Every line with the string "robot" must be copied from the entries below.

________________________________________

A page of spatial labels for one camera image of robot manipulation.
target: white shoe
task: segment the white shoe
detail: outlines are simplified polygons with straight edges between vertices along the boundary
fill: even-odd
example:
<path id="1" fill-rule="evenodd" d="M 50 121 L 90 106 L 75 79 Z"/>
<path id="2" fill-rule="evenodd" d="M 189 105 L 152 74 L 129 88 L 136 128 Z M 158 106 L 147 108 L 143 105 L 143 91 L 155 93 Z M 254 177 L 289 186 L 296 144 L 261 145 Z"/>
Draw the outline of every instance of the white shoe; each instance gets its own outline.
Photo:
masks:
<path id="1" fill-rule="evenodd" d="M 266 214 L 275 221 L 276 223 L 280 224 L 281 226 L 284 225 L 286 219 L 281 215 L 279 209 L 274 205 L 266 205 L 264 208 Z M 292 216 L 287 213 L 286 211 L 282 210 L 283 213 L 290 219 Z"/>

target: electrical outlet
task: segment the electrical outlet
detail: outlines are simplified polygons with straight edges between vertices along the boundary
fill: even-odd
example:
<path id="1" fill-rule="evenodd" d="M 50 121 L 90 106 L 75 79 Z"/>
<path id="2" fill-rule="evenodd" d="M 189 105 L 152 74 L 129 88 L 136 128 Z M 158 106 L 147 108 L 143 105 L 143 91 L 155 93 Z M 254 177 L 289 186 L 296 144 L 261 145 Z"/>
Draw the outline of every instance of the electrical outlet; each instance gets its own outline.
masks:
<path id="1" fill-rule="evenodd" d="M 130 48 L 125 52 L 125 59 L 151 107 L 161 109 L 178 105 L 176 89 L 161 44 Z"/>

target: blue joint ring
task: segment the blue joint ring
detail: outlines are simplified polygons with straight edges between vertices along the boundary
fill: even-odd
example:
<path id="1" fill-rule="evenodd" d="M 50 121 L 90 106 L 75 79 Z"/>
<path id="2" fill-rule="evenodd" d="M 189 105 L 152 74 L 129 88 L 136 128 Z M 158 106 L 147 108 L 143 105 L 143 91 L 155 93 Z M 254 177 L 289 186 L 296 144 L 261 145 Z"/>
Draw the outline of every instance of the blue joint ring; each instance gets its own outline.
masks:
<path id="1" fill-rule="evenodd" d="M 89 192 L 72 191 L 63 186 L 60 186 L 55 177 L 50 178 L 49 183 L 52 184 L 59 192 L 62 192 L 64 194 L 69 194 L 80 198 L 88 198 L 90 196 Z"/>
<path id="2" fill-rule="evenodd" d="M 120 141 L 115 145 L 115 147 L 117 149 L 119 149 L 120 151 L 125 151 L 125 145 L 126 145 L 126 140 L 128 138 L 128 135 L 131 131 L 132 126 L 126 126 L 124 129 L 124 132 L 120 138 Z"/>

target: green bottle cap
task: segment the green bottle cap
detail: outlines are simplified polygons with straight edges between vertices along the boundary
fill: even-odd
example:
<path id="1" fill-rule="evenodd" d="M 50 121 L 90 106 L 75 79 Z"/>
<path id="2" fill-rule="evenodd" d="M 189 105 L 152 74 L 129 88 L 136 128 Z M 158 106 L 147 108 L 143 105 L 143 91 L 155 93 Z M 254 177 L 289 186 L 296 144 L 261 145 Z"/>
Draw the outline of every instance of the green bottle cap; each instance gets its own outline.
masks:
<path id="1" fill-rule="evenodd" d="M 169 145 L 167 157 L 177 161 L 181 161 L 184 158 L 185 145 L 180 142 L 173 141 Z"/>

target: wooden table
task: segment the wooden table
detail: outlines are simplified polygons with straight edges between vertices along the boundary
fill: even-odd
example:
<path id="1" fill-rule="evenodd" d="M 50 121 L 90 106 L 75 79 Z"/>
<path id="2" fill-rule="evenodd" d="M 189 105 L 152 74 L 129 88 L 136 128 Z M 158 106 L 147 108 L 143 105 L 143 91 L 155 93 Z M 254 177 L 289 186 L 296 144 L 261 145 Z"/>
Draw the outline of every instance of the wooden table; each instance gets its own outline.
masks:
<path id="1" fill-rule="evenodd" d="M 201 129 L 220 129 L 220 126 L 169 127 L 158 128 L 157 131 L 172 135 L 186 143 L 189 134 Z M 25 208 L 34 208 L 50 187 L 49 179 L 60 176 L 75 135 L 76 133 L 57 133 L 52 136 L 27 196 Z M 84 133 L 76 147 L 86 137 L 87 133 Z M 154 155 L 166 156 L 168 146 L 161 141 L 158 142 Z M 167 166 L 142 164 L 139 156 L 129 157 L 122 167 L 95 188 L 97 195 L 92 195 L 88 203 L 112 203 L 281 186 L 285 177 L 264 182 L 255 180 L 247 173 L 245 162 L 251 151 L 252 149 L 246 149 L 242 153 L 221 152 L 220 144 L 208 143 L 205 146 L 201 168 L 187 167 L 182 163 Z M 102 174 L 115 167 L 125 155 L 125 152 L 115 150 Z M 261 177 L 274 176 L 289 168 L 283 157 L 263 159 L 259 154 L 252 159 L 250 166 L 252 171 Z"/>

________________________________________

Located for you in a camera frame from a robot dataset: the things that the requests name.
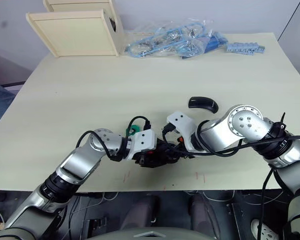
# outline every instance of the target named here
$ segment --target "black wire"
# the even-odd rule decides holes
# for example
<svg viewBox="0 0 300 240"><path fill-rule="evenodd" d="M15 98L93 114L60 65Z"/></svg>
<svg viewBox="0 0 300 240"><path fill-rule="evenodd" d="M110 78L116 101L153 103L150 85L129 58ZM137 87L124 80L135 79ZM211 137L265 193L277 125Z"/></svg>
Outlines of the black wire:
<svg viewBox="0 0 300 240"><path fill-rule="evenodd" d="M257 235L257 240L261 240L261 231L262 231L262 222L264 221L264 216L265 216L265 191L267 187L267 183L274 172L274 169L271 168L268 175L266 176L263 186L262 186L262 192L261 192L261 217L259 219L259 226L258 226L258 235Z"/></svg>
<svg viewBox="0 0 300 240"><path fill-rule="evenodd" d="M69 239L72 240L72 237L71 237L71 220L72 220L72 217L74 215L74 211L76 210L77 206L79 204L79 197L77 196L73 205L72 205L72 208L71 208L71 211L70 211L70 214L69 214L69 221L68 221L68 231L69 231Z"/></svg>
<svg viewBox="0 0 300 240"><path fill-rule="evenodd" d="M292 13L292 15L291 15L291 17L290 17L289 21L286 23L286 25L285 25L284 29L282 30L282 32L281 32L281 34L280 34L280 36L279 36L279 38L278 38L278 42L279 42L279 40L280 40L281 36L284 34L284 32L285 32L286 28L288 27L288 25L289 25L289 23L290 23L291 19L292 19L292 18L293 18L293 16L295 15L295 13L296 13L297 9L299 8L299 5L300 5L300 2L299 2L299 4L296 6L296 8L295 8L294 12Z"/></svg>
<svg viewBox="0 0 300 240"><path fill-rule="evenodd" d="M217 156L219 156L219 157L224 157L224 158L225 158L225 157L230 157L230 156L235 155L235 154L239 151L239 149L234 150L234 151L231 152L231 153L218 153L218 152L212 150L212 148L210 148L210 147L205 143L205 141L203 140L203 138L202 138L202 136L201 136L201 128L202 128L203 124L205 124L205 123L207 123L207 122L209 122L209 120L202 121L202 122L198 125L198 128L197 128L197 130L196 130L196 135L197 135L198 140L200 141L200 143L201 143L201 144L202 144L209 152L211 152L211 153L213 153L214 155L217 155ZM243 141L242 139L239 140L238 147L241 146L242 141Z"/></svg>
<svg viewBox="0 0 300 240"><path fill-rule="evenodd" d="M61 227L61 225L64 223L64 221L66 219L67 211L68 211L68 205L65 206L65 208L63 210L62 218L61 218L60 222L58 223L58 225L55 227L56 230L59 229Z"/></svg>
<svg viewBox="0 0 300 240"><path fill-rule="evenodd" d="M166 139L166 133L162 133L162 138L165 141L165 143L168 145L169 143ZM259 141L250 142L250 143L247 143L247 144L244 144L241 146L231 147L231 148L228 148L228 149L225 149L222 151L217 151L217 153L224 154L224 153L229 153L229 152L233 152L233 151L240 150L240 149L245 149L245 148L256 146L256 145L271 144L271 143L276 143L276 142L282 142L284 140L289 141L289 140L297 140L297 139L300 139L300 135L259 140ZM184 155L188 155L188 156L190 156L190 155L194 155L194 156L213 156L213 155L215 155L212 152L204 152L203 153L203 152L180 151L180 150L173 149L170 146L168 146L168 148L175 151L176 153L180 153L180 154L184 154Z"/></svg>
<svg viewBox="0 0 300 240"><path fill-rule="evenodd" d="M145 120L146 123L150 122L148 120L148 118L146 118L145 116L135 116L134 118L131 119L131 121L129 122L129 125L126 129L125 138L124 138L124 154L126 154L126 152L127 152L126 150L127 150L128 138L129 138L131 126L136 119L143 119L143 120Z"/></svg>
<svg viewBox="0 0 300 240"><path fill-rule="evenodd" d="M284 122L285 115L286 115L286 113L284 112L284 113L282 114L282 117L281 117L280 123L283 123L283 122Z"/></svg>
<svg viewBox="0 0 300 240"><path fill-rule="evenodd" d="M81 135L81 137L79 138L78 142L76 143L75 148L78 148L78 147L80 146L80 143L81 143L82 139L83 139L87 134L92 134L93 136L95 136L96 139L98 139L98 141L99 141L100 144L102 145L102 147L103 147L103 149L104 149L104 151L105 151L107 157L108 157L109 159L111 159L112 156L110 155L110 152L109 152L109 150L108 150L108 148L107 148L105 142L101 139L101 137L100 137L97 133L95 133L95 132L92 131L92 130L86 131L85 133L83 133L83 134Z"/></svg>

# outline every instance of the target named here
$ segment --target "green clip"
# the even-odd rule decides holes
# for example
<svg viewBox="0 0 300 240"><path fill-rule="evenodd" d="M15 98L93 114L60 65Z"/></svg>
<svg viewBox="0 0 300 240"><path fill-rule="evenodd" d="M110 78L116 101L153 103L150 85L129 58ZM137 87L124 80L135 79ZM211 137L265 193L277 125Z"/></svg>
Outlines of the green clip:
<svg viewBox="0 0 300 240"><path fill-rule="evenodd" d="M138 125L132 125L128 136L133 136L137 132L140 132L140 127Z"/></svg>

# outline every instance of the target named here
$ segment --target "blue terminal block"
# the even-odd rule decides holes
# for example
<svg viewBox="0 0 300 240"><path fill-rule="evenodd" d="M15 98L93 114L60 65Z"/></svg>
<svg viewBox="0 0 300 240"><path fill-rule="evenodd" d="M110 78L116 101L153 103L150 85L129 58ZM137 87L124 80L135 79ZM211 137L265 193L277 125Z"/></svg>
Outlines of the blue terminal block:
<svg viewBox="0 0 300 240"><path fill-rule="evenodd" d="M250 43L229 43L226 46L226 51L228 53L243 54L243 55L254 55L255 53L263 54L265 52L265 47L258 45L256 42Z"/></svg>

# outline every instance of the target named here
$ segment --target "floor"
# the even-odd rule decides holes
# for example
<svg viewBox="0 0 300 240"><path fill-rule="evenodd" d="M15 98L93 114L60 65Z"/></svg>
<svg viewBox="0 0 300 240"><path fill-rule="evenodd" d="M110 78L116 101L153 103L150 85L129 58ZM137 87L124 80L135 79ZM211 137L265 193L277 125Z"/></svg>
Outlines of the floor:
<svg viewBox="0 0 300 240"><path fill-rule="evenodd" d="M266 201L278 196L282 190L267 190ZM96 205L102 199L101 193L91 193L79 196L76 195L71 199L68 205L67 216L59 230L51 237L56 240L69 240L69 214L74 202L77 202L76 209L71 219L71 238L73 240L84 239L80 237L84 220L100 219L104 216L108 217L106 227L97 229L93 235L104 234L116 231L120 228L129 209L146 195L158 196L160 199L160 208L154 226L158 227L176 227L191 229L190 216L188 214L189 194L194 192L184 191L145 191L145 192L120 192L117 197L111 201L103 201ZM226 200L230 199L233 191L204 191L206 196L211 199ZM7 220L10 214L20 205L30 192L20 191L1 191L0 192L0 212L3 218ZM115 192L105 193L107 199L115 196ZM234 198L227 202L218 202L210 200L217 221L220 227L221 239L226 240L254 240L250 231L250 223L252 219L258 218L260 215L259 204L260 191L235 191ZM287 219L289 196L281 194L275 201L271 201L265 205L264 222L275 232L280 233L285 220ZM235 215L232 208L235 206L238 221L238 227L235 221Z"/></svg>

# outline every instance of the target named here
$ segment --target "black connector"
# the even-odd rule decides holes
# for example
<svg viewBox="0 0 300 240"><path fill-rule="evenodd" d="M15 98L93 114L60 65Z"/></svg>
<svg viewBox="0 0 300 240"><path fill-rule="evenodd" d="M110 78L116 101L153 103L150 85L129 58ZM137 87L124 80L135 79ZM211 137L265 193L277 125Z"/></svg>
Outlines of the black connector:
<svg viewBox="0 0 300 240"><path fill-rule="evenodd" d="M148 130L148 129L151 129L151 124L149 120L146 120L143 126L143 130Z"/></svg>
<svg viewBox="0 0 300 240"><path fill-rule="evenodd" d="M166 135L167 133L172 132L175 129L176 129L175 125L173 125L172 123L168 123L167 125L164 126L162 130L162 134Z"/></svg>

________________________________________

**Answer section:**
A page of spatial labels for one camera image of robot manipulation.
Located for you in a camera frame from a robot dataset: the things that the requests name.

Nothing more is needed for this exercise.